2021-05-10 14:55:38

by Qais Yousef

[permalink] [raw]
Subject: [PATCH RESEND 0/2] Uclamp cgroup fixes

A couple of fixes for uclamp cgroup. The first one is addressing wrong
implementation details that is restricting usability of uclamp in cgroup. The
2nd is fixing locking issues.

This is a resend since I forgot to CC LKML...

Qais Yousef (2):
sched/uclamp: Fix wrong implementation of cpu.uclamp.min
sched/uclamp: Fix locking around cpu_util_update_eff()

kernel/sched/core.c | 28 ++++++++++++++++++++++++----
1 file changed, 24 insertions(+), 4 deletions(-)

--
2.25.1


2021-05-10 14:57:34

by Qais Yousef

[permalink] [raw]
Subject: [PATCH RESEND 1/2] sched/uclamp: Fix wrong implementation of cpu.uclamp.min

cpu.uclamp.min is a protection as described in cgroup-v2 Resource
Distribution Model

Documentation/admin-guide/cgroup-v2.rst

which means we try our best to preserve the minimum performance point of
tasks in this group. See full description of cpu.uclamp.min in the
cgroup-v2.rst.

But the current implementation makes it a limit, which is not what was
intended.

For example:

tg->cpu.uclamp.min = 20%

p0->uclamp[UCLAMP_MIN] = 0
p1->uclamp[UCLAMP_MIN] = 50%

Previous Behavior (limit):

p0->effective_uclamp = 0
p1->effective_uclamp = 20%

New Behavior (Protection):

p0->effective_uclamp = 20%
p1->effective_uclamp = 50%

Which is inline with how protections should work.

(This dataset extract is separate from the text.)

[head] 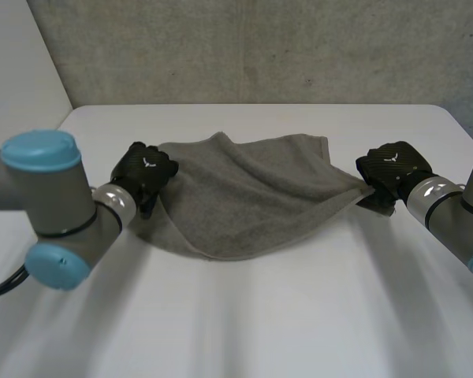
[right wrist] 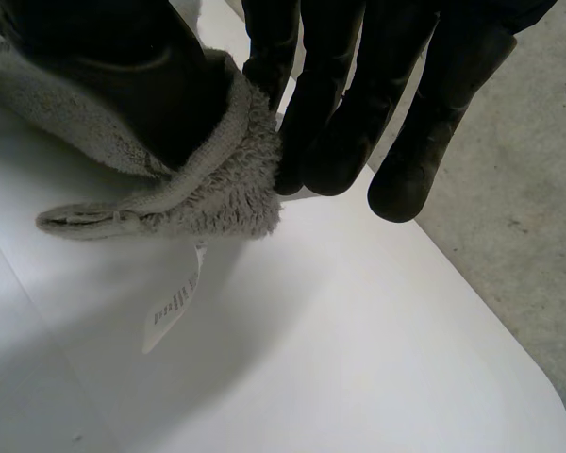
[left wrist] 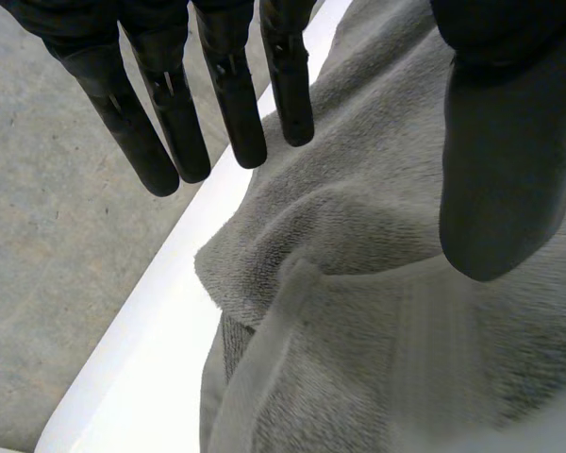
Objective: Fold the towel.
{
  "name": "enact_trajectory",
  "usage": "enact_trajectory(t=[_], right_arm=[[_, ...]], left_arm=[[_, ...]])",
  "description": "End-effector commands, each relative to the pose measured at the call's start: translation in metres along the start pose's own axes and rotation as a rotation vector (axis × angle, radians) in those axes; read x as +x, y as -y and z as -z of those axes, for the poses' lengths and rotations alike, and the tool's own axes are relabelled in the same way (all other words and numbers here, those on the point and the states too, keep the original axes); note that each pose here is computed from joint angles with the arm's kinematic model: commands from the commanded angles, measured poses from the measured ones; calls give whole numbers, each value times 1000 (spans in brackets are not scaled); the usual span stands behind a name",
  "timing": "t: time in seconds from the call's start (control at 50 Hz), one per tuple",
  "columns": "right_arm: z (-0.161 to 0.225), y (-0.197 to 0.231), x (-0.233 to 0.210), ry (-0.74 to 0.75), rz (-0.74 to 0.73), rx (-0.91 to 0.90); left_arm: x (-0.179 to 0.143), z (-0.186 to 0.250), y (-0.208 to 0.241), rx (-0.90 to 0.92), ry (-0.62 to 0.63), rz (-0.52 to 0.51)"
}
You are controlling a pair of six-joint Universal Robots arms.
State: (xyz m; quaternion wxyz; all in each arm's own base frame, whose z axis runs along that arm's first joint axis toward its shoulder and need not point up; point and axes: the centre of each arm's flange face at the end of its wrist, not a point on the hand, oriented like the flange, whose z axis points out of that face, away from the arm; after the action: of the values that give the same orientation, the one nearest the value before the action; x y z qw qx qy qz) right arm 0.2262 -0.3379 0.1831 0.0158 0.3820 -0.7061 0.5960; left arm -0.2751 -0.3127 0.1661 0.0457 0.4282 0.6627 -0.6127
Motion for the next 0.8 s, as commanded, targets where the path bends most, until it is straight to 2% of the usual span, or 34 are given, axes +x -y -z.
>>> enact_trajectory(t=[0.02,0.2,0.36,0.62,0.8], right_arm=[[1,-1,-2,19,-3,4],[1,-2,-4,26,-3,2],[1,-3,-4,28,-4,-1],[-1,-5,-6,32,-6,-7],[-1,-6,-6,34,-5,-9]], left_arm=[[-13,-34,-8,-81,-57,24],[-25,-64,-20,-149,-79,41],[-21,-73,-32,-200,-112,49],[-15,-73,-39,-242,-146,54],[-23,-71,-33,-240,-118,65]])
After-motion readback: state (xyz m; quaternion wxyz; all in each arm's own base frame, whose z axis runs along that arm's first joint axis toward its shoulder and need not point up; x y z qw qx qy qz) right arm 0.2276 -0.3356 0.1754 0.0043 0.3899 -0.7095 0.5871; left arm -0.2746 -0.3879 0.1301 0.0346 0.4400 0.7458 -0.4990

With this change the cgroup and per-task behaviors are the same, as
expected.

Additionally, we remove the confusing relationship between cgroup and
!user_defined flag.

We don't want for example RT tasks that are boosted by default to max to
change their boost value when they attach to a cgroup. If a cgroup wants
to limit the max performance point of tasks attached to it, then
cpu.uclamp.max must be set accordingly.

Or if they want to set different boost value based on cgroup, then
sysctl_sched_util_clamp_min_rt_default must be used to NOT boost to max
and set the right cpu.uclamp.min for each group to let the RT tasks
obtain the desired boost value when attached to that group.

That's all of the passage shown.